Di tengah keterbatasan anggaran, RSUD Jayapura masih dihadapkan pada berbagai persoalan yang hingga kini belum sepenuhnya teratasi. Masalah ketersediaan air bersih, kekosongan sejumlah obat kemoterapi, serta gangguan pasokan listrik kembali terjadi.
Menurutnya, persoalan-persoalan tersebut bukanlah hal baru, melainkan masalah klasik yang terus berulang dari tahun ke tahun. “Dulu, saat anggaran mencapai ratusan miliar rupiah, obat tetap masih ada yang kurang. Rumah sakit pernah mendapatkan anggaran Rp400 hingga Rp700 miliar, namun keluhan terkait air, obat, dan listrik tetap terjadi,” ungkapnya.

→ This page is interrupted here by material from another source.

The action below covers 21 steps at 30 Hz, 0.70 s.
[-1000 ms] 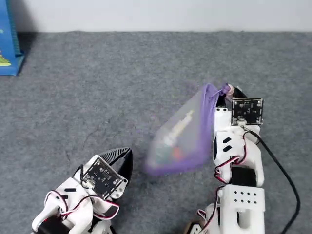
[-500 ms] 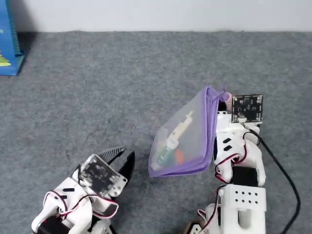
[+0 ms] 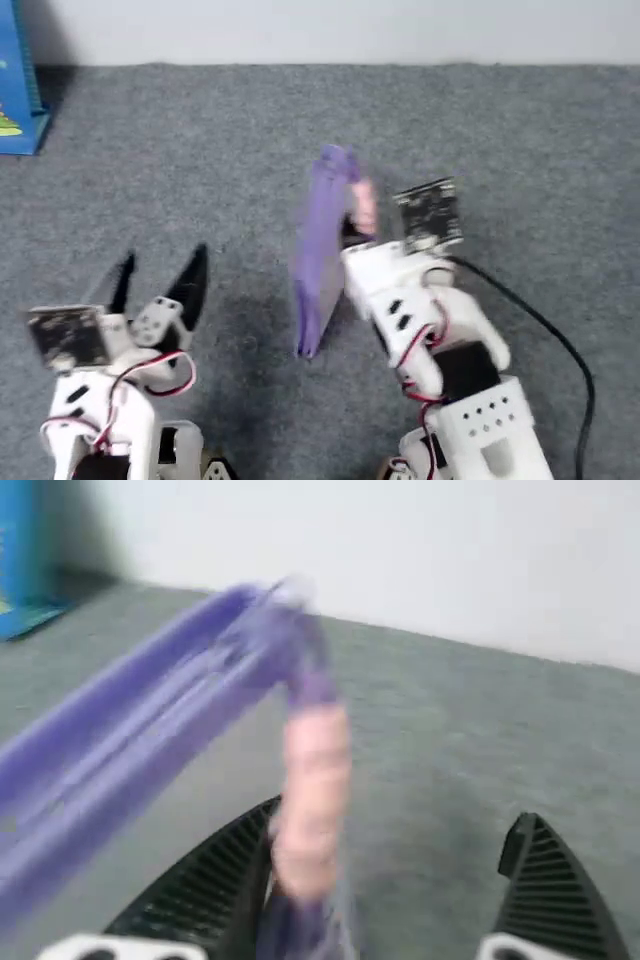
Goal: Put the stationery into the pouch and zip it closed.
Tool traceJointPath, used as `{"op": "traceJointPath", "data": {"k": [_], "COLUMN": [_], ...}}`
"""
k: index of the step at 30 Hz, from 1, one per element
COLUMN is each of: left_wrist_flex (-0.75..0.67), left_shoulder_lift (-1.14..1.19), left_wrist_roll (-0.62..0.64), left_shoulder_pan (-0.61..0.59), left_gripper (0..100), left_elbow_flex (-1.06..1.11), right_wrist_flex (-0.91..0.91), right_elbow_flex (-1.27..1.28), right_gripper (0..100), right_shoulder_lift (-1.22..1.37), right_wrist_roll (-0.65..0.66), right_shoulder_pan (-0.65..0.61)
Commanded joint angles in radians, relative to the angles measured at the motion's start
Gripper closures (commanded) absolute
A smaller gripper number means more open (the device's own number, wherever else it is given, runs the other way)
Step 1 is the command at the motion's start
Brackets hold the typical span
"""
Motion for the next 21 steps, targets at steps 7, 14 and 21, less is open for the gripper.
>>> {"op": "traceJointPath", "data": {"k": [7, 14, 21], "left_wrist_flex": [-0.028, -0.003, 0.064], "left_shoulder_lift": [-0.012, -0.012, -0.012], "left_wrist_roll": [0.074, 0.072, 0.072], "left_shoulder_pan": [-0.19, -0.19, -0.186], "left_gripper": [71, 71, 83], "left_elbow_flex": [-0.177, -0.171, -0.173], "right_wrist_flex": [0.053, 0.16, 0.292], "right_elbow_flex": [-0.069, -0.066, -0.02], "right_gripper": [66.9, 67.0, 83.0], "right_shoulder_lift": [-0.005, -0.108, -0.295], "right_wrist_roll": [-0.008, -0.006, -0.006], "right_shoulder_pan": [-0.084, -0.056, 0.012]}}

Ia menegaskan, akar persoalan bukan semata-mata terletak pada besaran anggaran, melainkan pada lemahnya perencanaan dan tata kelola rumah sakit. Selama ini, perencanaan kebutuhan obat dinilai belum dilakukan secara matang dan berbasis data, seperti jumlah pasien, jenis penyakit, dosis obat, serta rata-rata kunjungan pasien per bulan.
“Seharusnya ada perencanaan yang jelas berapa jumlah pasien, berapa kebutuhan obat, dan berapa dosis yang dibutuhkan dalam periode tertentu. Selama ini perencanaan tidak matang, obat habis baru dibeli tanpa target yang terukur,” ujarnya.
Selain perencanaan yang lemah, pengelolaan distribusi obat juga menjadi sorotan. Penggunaan obat harus diawasi secara ketat agar tidak terjadi kebocoran atau penggunaan yang tidak sesuai dengan kebutuhan pasien.
Kondisi ini dinilai menjadi salah satu penyebab mengapa, meskipun rumah sakit pernah menerima anggaran ratusan miliar rupiah, persoalan obat, air, dan listrik tetap terjadi.
“Dulu anggaran ratusan miliar, keluhan tetap ada. Sekarang anggaran tinggal sekitar Rp100 miliar, masalahnya juga masih sama. Artinya ini bukan semata soal anggaran, tetapi soal tata kelola yang harus segera diperbaiki agar beban utang tidak terus bertambah,” tegasnya.